ABOUT THIS EXERCISE — From the data below, please reproduce exactly everything from the line that contains "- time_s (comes" down to the line that contains "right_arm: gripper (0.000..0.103", with both ends included.

START RAW DATA

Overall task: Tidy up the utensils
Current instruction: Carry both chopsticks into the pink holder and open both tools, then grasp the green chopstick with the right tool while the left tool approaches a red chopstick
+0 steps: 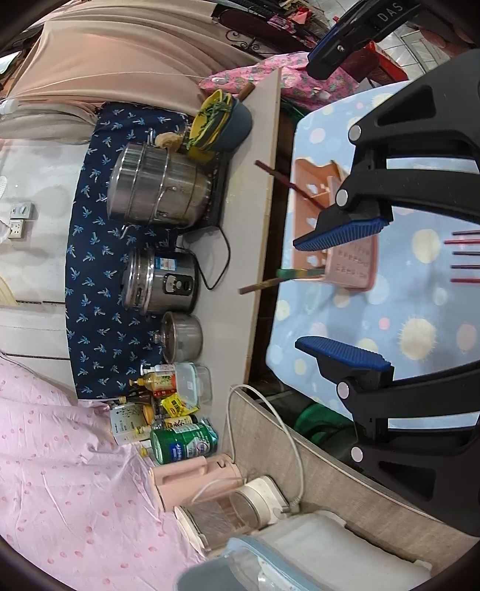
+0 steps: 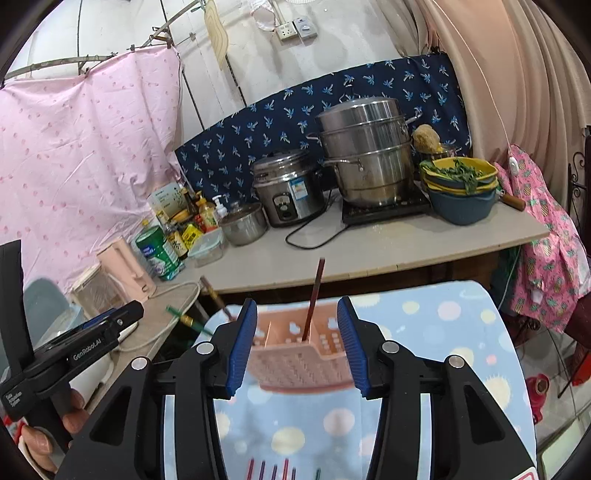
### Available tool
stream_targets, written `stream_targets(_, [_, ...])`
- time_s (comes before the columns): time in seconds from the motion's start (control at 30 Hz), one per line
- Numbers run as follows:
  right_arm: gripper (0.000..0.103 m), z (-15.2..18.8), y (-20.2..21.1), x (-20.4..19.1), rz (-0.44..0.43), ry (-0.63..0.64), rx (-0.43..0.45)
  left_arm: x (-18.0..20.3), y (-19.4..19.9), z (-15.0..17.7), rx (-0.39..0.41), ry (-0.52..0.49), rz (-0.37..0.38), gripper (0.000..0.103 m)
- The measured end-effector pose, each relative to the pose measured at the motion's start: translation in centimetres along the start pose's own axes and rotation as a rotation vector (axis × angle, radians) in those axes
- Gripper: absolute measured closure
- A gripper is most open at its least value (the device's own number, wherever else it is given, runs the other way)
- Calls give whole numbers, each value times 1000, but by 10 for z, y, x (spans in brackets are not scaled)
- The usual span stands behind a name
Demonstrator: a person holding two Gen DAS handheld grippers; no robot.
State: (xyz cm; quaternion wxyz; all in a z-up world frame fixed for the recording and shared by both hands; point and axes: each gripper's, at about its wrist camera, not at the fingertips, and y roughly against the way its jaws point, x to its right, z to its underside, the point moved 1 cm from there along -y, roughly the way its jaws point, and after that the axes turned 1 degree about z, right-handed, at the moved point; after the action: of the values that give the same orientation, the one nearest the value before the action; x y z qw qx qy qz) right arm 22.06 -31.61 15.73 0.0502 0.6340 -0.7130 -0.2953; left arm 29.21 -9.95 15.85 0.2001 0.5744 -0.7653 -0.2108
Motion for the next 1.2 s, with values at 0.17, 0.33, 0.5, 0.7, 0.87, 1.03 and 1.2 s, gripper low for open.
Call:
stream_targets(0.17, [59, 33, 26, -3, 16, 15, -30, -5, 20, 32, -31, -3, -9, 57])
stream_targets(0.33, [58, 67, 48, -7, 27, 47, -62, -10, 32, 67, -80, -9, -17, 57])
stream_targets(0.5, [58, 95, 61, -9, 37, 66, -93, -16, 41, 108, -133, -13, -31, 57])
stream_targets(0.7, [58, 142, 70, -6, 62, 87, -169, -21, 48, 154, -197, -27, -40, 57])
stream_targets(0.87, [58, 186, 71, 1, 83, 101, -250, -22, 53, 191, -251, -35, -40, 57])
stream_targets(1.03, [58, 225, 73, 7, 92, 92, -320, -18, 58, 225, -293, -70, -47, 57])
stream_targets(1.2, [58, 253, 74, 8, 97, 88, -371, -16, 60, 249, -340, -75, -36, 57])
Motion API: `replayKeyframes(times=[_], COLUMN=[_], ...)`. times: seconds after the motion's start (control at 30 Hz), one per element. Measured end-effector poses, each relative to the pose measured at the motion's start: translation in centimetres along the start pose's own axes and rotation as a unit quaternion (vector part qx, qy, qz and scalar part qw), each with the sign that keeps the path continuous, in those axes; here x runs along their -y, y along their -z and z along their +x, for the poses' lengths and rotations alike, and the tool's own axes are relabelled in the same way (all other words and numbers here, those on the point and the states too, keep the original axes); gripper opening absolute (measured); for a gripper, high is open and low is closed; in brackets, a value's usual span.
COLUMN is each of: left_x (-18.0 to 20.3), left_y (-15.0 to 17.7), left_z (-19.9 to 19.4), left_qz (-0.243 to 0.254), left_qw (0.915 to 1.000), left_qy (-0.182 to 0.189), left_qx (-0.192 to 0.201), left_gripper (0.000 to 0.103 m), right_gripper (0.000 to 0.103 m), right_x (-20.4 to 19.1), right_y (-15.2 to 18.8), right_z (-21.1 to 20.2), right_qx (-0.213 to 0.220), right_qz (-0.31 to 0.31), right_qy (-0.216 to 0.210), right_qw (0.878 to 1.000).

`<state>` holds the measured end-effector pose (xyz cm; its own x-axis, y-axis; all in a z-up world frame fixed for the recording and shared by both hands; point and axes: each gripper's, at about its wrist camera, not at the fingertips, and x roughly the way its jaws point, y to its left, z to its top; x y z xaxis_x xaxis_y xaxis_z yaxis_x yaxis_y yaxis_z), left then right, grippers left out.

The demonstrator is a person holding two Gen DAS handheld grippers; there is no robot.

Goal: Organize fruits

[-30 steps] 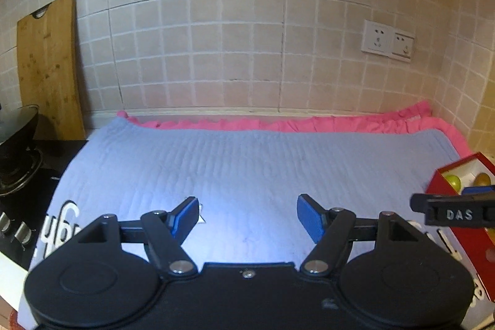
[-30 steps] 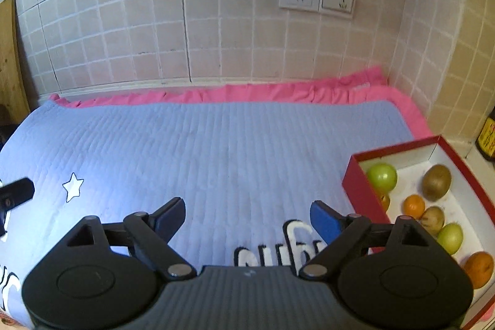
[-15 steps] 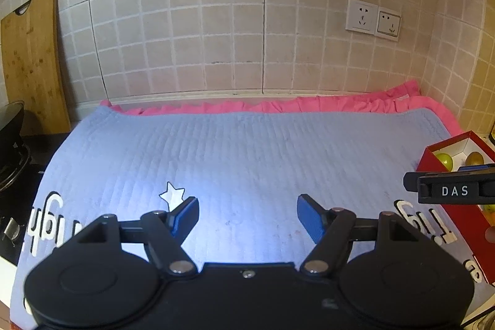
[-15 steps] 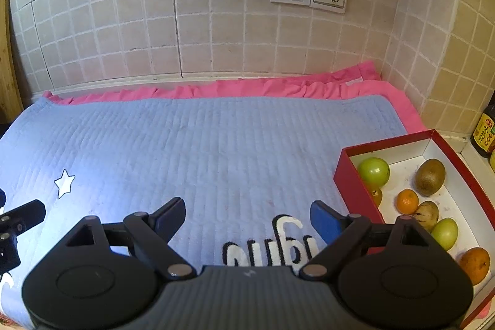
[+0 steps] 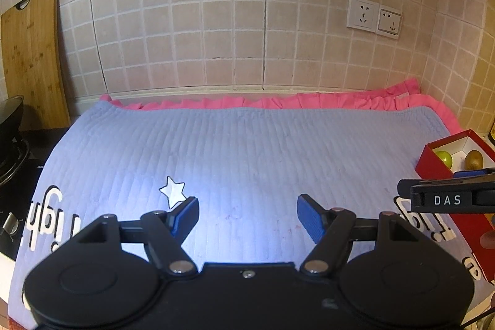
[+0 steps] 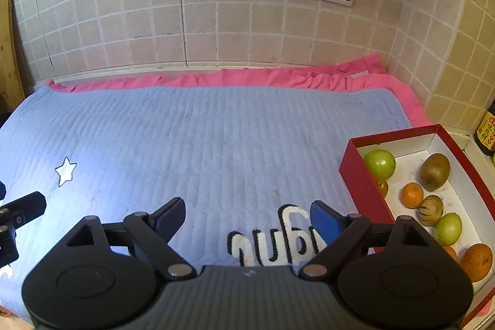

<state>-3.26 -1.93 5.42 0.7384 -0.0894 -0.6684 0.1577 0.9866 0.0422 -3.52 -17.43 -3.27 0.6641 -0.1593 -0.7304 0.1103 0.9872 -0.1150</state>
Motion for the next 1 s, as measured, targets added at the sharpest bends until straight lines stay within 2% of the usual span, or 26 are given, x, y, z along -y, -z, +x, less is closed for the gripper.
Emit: replayKeyframes(times=[0.6, 0.87, 1.0], left_x=[-0.1, 0.2, 0.5], left_y=[0.7, 0.8, 0.8], left_z=[0.6, 1.1, 1.4], left_qz=[-0.012, -0.005, 0.013], left_qw=[0.9998, 0.9997, 0.9995], left_qy=[-0.007, -0.006, -0.020], left_qx=[-0.017, -0.022, -0.021], left_gripper=[0.083, 0.083, 0.083], right_gripper=[0.089, 0.089, 0.089], right_x=[-0.6, 0.5, 0.7], right_y=[0.3, 0.6, 0.7], right_z=[-0.2, 0.9, 1.2], right_qx=[0.002, -0.012, -0.015], right_qz=[-0.005, 0.013, 0.018], right_qy=[-0.001, 0.006, 0.006], right_qw=[1.000, 1.000, 1.000])
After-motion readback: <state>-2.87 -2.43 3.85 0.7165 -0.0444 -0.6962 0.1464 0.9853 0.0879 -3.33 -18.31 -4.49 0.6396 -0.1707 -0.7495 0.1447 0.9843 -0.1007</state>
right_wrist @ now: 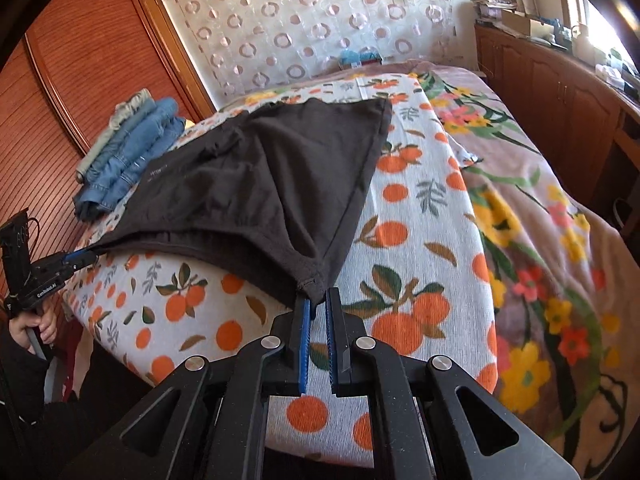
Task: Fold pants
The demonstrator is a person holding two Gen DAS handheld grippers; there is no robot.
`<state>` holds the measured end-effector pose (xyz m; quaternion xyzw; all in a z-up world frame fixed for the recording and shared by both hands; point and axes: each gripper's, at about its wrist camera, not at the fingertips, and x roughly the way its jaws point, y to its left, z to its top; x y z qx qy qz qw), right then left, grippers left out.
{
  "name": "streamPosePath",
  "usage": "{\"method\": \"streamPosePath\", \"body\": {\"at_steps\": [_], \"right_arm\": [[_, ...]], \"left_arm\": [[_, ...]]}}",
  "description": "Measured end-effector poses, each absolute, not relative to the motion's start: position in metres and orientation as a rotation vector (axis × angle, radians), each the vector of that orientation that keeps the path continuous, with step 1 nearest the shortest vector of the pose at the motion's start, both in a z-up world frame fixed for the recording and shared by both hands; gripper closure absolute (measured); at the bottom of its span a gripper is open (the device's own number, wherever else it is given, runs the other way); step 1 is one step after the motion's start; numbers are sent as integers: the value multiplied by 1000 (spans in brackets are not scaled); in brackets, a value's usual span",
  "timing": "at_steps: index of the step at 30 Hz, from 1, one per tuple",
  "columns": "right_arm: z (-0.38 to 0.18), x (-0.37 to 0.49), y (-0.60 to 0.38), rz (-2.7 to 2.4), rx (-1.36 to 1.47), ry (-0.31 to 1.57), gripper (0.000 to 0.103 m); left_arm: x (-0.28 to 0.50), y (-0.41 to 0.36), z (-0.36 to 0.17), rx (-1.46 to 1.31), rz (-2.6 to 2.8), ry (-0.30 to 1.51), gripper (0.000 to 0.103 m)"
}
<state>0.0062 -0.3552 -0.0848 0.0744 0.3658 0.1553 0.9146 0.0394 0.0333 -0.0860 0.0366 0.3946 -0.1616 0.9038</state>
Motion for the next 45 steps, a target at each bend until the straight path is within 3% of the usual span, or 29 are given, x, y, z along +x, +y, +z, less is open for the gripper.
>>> {"method": "streamPosePath", "body": {"at_steps": [5, 7, 15, 28, 42, 45], "right_arm": [[-73, 1, -355, 298, 113, 734, 94], [-69, -2, -353, 290, 100, 723, 92], [-61, -2, -336, 300, 34, 684, 69], [-68, 26, -290, 318, -79, 627, 69], [-95, 49, -279, 339, -151, 686, 68], [-97, 49, -282, 344, -127, 673, 68]], "left_arm": [[34, 42, -77, 46, -340, 786, 61], [32, 44, -73, 41, -334, 773, 59], [41, 25, -71, 88, -356, 773, 59], [67, -19, -76, 148, -410, 803, 59], [89, -67, -82, 250, -481, 844, 59], [89, -66, -88, 262, -473, 857, 65]]}}
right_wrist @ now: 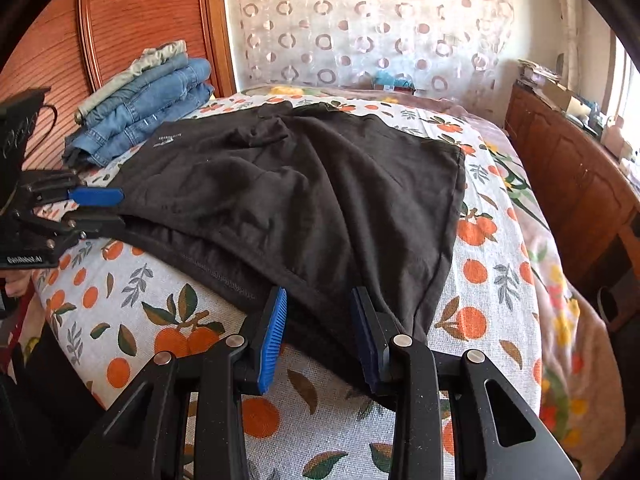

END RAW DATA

YOUR SOLUTION —
- time_s (comes before the columns): time in seconds from the motion's start (control at 30 Hz), one per line
- Numbers run as follows:
  right_arm: gripper (0.000..0.103 m), z (-15.2..18.8), y (-20.2..21.1), x (-20.4..19.1), rz (-0.44..0.43), ry (-0.63..0.64), rx (-0.43..0.45)

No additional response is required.